- 17th Century, bird-like depiction of Huandou based on the Classic of Mountains and Seas.

Ruler of the Sanmiao tribe
- Reign: ? - c. 2247 BCE
- Predecessor: Gonggong
- Born: c. 21st Century BCE Sanmiao tribe
- Died: Mt. Chong (崇山) Modern-day Liyang County, Henan

Chinese name
- Traditional Chinese: 驩兜
- Simplified Chinese: 欢兜

Standard Mandarin
- Hanyu Pinyin: Huāndōu

= Huandou =

Miao ruler in ancient China

Huandou or Huantou was a Miao ruler of the Sanmiao tribe in ancient Chinese tradition, known for his exile and branding as one of the Four Criminals during the reign of Emperor Shun of the Youyu clan. Later texts regard Huandou as a mythical creature or state. Little is known about Huandou beyond posthumous accounts, particularly in the Chinese classics and Confucian texts.

==Name and identification==
Huandou's name is recorded in several ways, all of which generally read the same: 歡/讙兜 Huandou, 讙/驩頭 Huantou, 鴅兜 Huandou, and 鴅吺 Huandou.

Zhang Shoujie identifies Huandou as a being synonymous with Hundun, a mythical creature symbolising the primordial chaos. Lüshi Chunqiu identifies Huandou as the name of a state (驩兜之國) rather than a person, something echoed in the Classic of Mountains and Seas, which synthesises this with the person narrative. However, this could be interpreted as "Huandou's Kingdom" or something similar given the use of (之) zhi.

==Reign==
Huandou ruled during a time where the Miao people maintained shaky relations with the neighbouring Taotang and Youyu clans. At the same time, a great flood devastated the region, and Emperor Yao sought to find someone to bring them under control. Huandou recommended Gonggong, at the time the ruler of his clan, to which Yao rejected him, believing him to be a rebellious and flawed leader. Gonggong was eventually banished to Youzhou.

Huandou would resist the rule of Emperor Yao on two occasions. First, he resisted a military expedition led by Shun, and then one by Yu the Great. The invasion by Yu led to Huandou retreating to Mt. Chong (崇山), where he was branded as one of the Four Criminals, and the Youyu clan gained hegemony over the region.
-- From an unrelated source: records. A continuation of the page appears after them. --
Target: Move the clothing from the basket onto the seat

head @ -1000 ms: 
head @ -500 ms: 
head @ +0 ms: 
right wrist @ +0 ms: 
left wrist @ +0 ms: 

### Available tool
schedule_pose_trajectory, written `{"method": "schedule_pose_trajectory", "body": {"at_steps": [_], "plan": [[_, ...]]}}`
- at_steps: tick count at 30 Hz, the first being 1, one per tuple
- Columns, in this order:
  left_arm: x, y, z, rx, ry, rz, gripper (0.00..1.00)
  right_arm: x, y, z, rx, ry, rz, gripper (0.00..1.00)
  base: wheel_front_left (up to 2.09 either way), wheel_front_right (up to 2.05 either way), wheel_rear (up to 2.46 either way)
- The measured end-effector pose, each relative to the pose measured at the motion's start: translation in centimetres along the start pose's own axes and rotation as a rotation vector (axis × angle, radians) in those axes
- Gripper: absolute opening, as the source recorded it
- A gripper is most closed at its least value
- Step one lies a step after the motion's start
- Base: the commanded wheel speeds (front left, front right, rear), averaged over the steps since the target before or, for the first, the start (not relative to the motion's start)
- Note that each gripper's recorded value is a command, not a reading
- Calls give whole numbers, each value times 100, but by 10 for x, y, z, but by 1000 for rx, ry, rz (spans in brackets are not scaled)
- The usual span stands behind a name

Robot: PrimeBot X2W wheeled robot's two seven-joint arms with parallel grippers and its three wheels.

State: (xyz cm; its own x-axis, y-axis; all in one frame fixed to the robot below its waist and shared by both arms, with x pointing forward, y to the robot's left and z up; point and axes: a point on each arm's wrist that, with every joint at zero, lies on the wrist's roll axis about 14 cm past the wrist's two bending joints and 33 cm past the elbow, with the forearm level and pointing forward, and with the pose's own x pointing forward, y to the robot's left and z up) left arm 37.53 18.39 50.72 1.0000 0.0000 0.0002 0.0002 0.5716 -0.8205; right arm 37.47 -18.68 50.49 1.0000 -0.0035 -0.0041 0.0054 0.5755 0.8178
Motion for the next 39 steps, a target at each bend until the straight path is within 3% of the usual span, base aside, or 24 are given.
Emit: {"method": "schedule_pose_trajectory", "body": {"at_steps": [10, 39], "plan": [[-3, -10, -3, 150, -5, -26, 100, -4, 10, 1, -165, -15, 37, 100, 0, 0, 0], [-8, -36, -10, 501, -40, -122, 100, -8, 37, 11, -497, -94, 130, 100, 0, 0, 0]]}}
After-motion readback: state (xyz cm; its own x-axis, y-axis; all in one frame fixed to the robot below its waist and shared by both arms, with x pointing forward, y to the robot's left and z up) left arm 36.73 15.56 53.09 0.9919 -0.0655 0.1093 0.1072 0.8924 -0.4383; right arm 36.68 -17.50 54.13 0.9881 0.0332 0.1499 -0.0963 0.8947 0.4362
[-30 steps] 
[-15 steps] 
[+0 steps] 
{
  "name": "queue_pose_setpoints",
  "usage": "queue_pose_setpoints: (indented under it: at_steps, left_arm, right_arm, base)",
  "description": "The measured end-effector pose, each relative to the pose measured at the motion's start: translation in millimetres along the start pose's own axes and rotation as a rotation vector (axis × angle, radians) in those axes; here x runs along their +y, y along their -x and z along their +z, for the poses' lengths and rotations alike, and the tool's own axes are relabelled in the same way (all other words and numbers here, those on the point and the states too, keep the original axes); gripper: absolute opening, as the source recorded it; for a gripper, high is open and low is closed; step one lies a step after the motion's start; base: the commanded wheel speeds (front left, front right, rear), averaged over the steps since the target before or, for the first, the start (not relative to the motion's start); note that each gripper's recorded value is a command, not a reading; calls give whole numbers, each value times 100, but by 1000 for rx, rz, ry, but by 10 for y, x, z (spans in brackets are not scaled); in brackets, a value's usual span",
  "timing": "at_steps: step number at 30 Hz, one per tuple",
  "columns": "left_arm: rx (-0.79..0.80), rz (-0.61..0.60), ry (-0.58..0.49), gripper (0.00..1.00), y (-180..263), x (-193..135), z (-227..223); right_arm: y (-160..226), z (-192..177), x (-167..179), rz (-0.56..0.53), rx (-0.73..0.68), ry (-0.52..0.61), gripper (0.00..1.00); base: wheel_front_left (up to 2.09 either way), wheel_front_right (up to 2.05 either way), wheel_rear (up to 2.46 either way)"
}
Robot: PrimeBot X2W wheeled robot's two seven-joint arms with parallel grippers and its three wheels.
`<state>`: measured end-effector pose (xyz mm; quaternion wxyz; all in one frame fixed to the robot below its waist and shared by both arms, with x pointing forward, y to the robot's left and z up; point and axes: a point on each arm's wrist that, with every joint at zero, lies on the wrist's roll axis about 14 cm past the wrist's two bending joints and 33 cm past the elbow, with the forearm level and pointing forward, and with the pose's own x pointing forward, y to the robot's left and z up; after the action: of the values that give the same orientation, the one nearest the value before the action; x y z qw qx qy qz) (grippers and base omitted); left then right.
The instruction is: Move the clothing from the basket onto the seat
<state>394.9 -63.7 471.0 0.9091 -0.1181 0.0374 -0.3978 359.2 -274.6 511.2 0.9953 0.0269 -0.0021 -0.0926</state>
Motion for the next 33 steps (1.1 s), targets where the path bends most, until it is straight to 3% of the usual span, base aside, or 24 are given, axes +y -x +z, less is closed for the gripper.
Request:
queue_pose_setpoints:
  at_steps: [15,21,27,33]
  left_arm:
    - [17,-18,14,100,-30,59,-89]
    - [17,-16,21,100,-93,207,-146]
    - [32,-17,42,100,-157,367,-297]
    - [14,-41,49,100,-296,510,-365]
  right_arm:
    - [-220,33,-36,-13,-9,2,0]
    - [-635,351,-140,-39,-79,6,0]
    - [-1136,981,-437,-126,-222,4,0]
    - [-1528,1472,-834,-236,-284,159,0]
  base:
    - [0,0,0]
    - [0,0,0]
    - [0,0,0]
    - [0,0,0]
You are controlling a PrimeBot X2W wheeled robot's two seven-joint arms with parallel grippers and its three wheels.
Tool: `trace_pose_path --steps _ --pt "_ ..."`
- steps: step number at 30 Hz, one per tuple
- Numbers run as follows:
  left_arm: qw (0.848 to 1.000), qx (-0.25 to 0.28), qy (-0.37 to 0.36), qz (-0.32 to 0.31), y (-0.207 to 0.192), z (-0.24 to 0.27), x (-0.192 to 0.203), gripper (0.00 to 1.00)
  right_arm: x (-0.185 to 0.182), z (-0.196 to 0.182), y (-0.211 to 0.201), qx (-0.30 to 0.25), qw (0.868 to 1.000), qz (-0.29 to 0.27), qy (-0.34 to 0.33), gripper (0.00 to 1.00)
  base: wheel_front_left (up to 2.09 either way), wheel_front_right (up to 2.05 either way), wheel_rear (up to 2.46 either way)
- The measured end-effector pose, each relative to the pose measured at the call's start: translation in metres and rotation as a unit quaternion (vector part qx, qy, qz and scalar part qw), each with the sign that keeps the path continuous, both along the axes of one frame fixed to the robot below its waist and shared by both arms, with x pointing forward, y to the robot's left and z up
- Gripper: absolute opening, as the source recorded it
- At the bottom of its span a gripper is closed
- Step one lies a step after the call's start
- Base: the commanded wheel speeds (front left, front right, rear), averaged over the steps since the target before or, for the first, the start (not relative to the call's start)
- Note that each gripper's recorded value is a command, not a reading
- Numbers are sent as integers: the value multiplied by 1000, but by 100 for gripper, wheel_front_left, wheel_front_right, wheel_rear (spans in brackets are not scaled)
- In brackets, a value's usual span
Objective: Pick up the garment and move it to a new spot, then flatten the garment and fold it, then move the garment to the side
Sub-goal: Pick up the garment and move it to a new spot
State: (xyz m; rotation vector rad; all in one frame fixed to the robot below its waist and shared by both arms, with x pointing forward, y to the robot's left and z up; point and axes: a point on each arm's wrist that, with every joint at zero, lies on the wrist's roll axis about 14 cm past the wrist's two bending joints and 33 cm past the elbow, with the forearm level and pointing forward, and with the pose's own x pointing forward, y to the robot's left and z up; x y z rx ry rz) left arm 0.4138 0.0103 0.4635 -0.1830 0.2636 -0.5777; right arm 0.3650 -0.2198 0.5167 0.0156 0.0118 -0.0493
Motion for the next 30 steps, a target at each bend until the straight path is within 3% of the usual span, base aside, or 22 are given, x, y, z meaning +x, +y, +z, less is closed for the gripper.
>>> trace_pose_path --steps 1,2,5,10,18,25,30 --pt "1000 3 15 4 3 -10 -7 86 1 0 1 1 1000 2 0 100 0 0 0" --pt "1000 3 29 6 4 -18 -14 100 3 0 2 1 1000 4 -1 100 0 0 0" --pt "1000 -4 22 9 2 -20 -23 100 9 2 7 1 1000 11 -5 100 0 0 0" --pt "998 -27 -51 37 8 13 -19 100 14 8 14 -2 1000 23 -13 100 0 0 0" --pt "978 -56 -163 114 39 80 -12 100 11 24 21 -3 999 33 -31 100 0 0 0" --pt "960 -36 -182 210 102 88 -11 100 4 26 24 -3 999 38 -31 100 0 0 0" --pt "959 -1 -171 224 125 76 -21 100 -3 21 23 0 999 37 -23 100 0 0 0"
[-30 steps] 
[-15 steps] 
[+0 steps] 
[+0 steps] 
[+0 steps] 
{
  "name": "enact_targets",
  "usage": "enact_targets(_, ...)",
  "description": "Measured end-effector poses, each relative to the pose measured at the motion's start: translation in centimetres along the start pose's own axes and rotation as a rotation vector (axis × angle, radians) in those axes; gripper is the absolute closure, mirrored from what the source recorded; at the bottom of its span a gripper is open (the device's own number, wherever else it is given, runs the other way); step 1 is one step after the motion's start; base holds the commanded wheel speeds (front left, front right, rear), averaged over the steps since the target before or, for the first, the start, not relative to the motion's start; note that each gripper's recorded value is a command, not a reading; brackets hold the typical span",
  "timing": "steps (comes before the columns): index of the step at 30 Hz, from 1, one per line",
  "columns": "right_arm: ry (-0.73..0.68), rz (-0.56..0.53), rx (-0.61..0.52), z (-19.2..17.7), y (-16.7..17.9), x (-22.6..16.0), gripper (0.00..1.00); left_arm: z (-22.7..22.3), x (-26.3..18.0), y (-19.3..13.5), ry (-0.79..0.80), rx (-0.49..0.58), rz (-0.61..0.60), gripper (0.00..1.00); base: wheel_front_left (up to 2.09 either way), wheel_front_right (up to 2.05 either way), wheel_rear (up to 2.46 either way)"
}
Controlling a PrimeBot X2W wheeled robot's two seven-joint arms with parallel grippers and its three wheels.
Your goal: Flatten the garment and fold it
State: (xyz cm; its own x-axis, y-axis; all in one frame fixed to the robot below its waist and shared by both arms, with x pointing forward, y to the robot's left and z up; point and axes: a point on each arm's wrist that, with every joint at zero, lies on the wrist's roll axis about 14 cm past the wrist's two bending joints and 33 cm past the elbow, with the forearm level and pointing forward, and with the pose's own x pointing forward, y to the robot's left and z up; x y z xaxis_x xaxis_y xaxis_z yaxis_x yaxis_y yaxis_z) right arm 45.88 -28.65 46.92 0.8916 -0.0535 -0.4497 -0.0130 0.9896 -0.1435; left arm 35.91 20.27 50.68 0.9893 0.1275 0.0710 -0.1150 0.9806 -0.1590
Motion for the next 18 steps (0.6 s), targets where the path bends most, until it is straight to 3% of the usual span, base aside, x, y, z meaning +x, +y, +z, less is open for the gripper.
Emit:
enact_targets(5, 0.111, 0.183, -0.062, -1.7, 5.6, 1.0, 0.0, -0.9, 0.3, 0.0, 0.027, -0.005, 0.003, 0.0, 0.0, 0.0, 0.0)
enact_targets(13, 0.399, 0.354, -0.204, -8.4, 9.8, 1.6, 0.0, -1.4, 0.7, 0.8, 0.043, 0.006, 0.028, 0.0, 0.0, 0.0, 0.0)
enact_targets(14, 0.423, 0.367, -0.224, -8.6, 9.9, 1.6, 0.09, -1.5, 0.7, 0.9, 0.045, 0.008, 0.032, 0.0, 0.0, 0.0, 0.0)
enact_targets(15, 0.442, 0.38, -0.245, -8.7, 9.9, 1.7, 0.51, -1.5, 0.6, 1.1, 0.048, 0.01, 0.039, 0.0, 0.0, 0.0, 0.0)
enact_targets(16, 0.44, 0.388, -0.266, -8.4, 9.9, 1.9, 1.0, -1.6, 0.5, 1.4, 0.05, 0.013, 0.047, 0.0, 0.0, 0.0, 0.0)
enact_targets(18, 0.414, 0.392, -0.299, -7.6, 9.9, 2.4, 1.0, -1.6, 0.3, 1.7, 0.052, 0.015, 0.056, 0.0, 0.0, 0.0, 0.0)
During a second invasion from Yu the Great, Huandou would finally be defeated, leading to the destruction of the Sanmiao, who would not appear again in the historical record for another 1,000 years.

==Ancestry==
Some classics, such as the Zuo Zhuan, list Hundun as a member of the Di Hong clan (帝鴻氏), which was identified by Ming scholars as referring to Huandou under the tradition of Zhang Shoujie. The Classic of Mountains and Seas records Huandou as a descendant of Zhuanxu, the progenitor of the Youyu clan and himself a descendant of the Yellow Emperor. Another account from the same text claims he is the grandson of Gun, Earl of Chong.

==Legacy==

18th Century depiction of the people of the Huandou Kingdom in Gujin Tushu Jicheng.

The Classic of Mountains and Seas describes a "Huandou Country" (驩頭之國) which appears to have appeared after his death. It also mythologises Huandou, depicting him as a bird-beaked man with wings, eating fish from the sea. Huandou, along with Chi You, is claimed by the modern Miao people as their progenitor.

==Historicity==
As Huandou is known from transmitted early Chinese texts, there is no contemporary evidence of Huandou's existence, as there is little to no evidence of literary prior to the Shang dynasty. Although texts such as the Book of Documents and Records of the Grand Historian treat them as a figure of the Three Sovereigns and Five Emperors period, no contemporaneous inscription, excavated document, or archaeological find has been identified that verifies him as a historical individual. Since the earliest securely attested Chinese writing belongs to the Late Shang period, figures placed in the earliest received history cannot be confirmed. For example, the Great flood narrative that indirectly led to the Xia dynasty's foundation is severely disputed on geological grounds.